An Overview of the Florida Probate Process

If you have had a loved one pass away recently, you may have been named in their Will or other legal document as a beneficiary of their estate. In order to actually get what was left to you, however, it may be necessary to go through the probate courts. The probate process serves to determine who is legally entitled to what and will settle the estate by allocating assets to pay off debts before distributing all remaining assets according to the wishes of the deceased.

Filing the Will

If you are holding the Will for your loved one, you are legally required to file it with the local circuit court right away. You have 10 days from the time you learn about the passing of your loved one to file it, so don’t delay. If probate is required, the court will then determine the validity of the Will and you can proceed with probate as required.

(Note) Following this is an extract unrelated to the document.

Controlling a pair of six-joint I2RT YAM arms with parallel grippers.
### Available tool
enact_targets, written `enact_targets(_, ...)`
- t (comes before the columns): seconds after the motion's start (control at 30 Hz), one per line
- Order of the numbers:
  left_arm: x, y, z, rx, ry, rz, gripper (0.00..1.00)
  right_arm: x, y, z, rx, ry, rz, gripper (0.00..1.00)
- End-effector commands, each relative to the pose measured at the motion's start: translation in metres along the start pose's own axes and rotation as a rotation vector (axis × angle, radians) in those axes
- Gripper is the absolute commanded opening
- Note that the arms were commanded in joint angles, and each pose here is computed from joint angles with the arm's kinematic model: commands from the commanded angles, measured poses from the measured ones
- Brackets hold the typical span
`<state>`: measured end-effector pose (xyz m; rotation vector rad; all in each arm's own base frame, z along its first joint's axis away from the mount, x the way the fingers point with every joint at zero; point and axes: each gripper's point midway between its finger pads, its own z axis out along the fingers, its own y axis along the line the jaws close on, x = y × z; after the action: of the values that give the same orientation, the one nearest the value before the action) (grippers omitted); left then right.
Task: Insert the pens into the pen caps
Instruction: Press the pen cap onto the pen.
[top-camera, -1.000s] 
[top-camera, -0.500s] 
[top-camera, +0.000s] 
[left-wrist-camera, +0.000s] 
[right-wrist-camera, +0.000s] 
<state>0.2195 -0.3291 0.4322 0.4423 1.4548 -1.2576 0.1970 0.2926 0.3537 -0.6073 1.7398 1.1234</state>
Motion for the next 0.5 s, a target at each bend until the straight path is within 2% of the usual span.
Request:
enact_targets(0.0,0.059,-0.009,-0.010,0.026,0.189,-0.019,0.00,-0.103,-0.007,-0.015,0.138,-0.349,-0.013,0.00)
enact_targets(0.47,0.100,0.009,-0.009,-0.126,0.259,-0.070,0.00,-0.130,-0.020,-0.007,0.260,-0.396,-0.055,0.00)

What Doesn’t Go Through Probate?

Not all assets have to go through the probate process, and anything that can skip probate should be pulled aside. Any property that is held in joint tenancy is the biggest example of something that can skip the probate process. This means that if a husband and wife jointly own their home together and the wife dies, the home doesn’t have to go through probate. It will simply pass on to the husband. This applies to joint banking accounts, vehicles, and many other assets.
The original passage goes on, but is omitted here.